Conceptually similar to Microsoft Windows’ Powershell ExecutionPolicy (as set to ‘allSigned’), sigsh will only execute any commands from the input if a valid signature is found. This allows, for example, a headless user to be able to run any arbitrary set of commands (if provided by trusted entities) without having to give it a fully interactive login shell. By specifying a different interpreter to which to pass the verified input, sigsh can be used for almost anything requiring input verification so long as the tool invoked accepts input from standard in.

sigsh is intentionally kept as simple as possible and does not provide for a whole lot of customization via either a startup file or any command-line options.

Input

sigsh reads input from standard in. That is, unlike other interactive command interpreters, it cannot be invoked from the terminal to read commands one at a time. sigsh relies on (and shells out to) openssl(1) for signature verification. In particular, it expects input to be in PKCS#7 format, containing signed data to be passed to the command interpreter. In order to verify the signature, sigsh needs to have available a matching certificate (see section FILES).

Output

By default, sigsh does not generate any output itself. If input verification fails, it will return an error code (see section EXIT STATUS) and print a brief message to STDERR; otherwise, it will pipe the validated input to the given command interpreter, letting it generate any and all output (both to standard out and standard error).

Examples

The following examples illustrate possible usage of this tool.

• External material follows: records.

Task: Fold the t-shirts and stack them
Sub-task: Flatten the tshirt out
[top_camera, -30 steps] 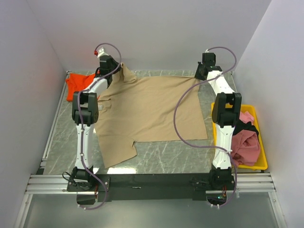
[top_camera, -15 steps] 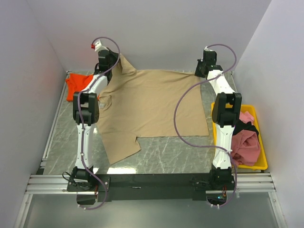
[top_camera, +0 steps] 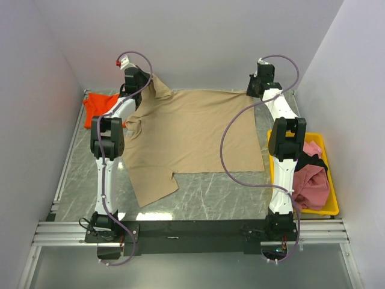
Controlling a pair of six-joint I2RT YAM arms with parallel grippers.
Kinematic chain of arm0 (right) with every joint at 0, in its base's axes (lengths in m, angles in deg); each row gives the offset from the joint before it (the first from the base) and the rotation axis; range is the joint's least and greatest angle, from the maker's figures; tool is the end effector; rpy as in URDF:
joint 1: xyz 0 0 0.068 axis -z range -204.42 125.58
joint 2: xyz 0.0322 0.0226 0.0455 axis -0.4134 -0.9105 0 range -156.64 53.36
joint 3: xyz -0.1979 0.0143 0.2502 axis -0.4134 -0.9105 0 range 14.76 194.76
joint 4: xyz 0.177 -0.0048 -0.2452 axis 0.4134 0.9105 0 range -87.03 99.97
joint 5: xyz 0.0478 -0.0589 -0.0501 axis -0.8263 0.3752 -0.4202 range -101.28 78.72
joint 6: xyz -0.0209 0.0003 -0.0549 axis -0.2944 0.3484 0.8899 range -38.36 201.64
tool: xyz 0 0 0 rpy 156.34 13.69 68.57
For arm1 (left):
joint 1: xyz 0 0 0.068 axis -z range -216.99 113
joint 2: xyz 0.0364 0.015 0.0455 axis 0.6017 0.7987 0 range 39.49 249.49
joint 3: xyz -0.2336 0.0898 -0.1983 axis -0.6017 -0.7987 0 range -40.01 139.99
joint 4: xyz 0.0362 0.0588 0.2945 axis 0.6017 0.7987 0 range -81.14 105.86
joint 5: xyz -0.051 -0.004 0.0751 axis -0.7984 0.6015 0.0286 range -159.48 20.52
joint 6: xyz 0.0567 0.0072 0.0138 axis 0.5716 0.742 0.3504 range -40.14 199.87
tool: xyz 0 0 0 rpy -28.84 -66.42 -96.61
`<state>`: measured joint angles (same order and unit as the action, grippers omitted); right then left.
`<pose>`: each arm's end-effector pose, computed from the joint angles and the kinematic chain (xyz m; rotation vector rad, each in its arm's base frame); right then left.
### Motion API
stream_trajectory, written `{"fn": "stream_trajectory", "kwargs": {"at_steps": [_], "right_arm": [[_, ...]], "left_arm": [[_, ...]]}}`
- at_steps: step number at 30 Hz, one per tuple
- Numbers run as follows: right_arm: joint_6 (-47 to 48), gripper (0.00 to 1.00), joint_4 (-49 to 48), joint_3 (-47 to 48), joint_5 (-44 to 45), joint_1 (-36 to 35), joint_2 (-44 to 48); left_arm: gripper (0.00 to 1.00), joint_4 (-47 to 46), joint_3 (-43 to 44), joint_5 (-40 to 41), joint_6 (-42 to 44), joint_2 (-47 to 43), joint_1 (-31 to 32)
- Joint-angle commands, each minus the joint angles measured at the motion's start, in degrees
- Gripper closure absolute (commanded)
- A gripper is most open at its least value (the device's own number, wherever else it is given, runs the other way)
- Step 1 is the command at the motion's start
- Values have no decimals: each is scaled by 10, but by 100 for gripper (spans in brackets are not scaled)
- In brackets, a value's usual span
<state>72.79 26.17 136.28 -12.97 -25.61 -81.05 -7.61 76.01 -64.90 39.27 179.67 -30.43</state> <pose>0.6267 0.0143 0.2619 0.1306 2.1996 0.1304 0.6586 -0.0725 0.2343 -0.5652 1.6400 -0.5426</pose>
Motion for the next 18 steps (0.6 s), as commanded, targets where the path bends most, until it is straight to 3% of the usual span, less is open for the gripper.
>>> {"fn": "stream_trajectory", "kwargs": {"at_steps": [1, 10, 18], "right_arm": [[10, 100, -3, -1, -4, 2, 37], [-10, 100, 54, -68, -36, 2, 88], [-21, 100, 95, -109, 5, 2, 143]], "left_arm": [[99, 5, -34, -10, -5, -75, -2], [99, 179, -127, -40, -27, -173, -2], [99, 265, -221, -62, -44, -276, -2]]}}
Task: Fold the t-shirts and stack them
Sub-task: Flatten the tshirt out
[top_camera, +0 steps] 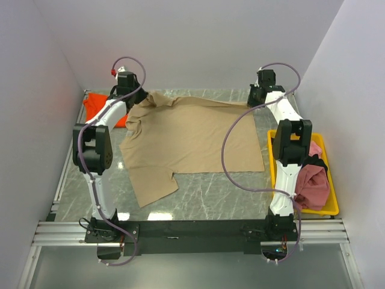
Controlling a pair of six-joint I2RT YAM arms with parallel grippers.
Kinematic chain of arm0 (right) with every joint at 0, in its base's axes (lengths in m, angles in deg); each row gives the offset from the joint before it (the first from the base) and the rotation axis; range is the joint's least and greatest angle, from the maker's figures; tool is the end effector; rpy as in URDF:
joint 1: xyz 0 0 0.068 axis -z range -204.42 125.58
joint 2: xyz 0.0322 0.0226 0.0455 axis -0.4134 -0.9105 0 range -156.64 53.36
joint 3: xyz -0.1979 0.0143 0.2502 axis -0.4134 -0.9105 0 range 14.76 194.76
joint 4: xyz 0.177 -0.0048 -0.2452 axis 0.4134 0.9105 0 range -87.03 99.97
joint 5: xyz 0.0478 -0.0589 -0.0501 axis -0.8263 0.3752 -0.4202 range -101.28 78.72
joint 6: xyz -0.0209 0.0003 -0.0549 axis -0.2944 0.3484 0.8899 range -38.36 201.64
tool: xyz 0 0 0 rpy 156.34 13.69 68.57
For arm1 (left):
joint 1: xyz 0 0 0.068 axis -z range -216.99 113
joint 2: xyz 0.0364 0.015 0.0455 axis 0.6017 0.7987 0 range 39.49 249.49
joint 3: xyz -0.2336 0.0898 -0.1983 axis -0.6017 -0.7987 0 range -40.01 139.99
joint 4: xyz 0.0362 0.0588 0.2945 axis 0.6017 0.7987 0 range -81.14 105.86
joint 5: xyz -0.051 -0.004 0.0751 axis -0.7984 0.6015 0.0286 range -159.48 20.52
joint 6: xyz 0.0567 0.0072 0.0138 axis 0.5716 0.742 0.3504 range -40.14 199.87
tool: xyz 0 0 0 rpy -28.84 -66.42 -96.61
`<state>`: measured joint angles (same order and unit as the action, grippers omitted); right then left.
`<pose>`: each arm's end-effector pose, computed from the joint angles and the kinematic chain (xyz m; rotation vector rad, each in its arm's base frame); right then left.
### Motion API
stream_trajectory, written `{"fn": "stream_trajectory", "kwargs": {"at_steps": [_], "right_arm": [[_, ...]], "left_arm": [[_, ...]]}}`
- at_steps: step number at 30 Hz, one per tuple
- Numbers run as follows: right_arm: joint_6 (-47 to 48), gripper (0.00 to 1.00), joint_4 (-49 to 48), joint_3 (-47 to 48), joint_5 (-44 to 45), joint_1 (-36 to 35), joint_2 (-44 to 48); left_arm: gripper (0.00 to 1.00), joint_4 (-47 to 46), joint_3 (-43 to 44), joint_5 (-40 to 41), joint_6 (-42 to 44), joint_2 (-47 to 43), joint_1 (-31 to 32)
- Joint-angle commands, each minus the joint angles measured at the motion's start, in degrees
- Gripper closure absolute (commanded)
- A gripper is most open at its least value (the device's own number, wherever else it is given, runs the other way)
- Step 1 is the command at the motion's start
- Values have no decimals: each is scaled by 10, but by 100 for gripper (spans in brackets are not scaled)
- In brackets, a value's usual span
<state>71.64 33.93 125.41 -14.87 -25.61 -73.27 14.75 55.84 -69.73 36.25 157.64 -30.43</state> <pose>0.5792 0.0147 0.2570 0.1543 2.3895 0.1668 0.5557 -0.0642 0.2794 -0.6671 1.9996 -0.5392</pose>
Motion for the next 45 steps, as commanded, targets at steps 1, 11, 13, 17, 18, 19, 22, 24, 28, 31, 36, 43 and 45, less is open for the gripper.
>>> {"fn": "stream_trajectory", "kwargs": {"at_steps": [1, 11, 13, 17, 18, 19, 22, 24, 28, 31, 36, 43, 45], "right_arm": [[-9, 100, 19, -5, 23, 2, 74], [-11, 100, -20, -112, 18, -4, 360], [-11, 100, -14, -128, 24, -4, 413], [-13, 100, 0, -140, 20, -5, 569], [-14, 100, 2, -137, 18, -5, 593], [-13, 100, 7, -132, 11, -5, 635], [-11, 100, 18, -110, -12, -6, 704], [-5, 100, 20, -89, -32, -6, 727], [-4, 100, 44, -37, -47, -5, 717], [4, 100, 46, -22, -48, -5, 676], [22, 100, 9, -15, -55, -5, 595], [45, 100, -46, 42, -52, -4, 416], [43, 100, -49, 109, -29, -4, 374]], "left_arm": [[99, 44, -35, -13, -13, -81, -2], [99, 44, -87, 62, 0, -344, -2], [99, 30, -111, 75, 7, -431, -1], [100, 8, -126, 86, 30, -569, -1], [99, 10, -122, 87, 35, -590, -1], [100, 11, -114, 83, 42, -625, -1], [99, 20, -79, 80, 57, -672, -1], [99, 25, -48, 74, 69, -684, -1], [99, 43, 3, 69, 78, -665, -1], [99, 45, 28, 90, 83, -625, -1], [99, 13, 71, 127, 101, -506, -2], [100, -14, 216, 57, 129, -275, -31], [99, -8, 315, 9, 110, -192, -58]]}}
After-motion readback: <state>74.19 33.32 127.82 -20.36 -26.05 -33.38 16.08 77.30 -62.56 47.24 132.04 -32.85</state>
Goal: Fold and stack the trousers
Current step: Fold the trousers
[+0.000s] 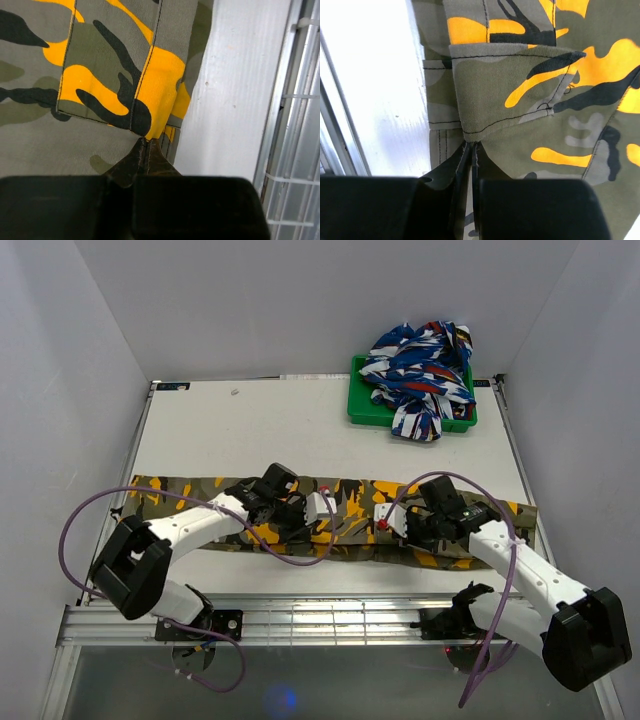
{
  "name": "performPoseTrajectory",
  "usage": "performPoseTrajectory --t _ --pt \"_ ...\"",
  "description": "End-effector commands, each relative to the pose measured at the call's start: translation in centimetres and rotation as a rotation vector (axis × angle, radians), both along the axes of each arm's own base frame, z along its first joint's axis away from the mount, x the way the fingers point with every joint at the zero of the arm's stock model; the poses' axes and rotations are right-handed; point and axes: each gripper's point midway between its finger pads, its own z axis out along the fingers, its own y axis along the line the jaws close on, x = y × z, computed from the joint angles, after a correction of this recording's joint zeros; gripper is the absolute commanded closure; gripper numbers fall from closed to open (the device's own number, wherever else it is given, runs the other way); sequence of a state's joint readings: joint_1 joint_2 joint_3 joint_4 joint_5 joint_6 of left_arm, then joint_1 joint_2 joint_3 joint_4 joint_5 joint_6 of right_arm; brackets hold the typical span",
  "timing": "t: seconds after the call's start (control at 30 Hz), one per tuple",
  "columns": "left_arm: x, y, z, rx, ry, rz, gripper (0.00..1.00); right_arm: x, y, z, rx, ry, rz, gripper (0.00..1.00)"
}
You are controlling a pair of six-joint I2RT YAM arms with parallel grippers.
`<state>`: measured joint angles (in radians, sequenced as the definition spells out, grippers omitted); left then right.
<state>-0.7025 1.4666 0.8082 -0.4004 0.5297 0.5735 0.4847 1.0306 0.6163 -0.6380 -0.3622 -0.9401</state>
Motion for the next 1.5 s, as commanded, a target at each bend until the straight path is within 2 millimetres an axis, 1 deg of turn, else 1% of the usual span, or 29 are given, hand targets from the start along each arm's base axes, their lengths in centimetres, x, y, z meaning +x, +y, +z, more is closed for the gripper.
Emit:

To execute the commands in the file ‘script.bash’:

openssl smime -sign -nodetach -signer mycert.pem -inkey mykey.pem \ -in script.bash -outform pem | sigsh

To execute the perl code contained in the signed PKCS#7 file ‘code.pem’:

sigsh -p /usr/bin/perl < code.pem

Exit Status

sigsh will exit with the rather unusual return code of 127 if verification of the input fails (for whatever reason). Otherwise, it will return the exit code of the interpreter invoked.

Environment

sigsh clears the environment before passing the verified input on to the interpreter. Therefor, the input must make sure to explicitly set any variables it may rely on.

Files

sigsh uses the following files:

/etc/sigsh.pem
The file containing all certificates that sigsh will verify the input against.

See Also

openssl(1) , smime(1)

History

sigsh was originally written by Jan Schaumann <jschauma@yahoo-inc.com> in September 2010.

Bugs

Please report bugs and feature requests to the author.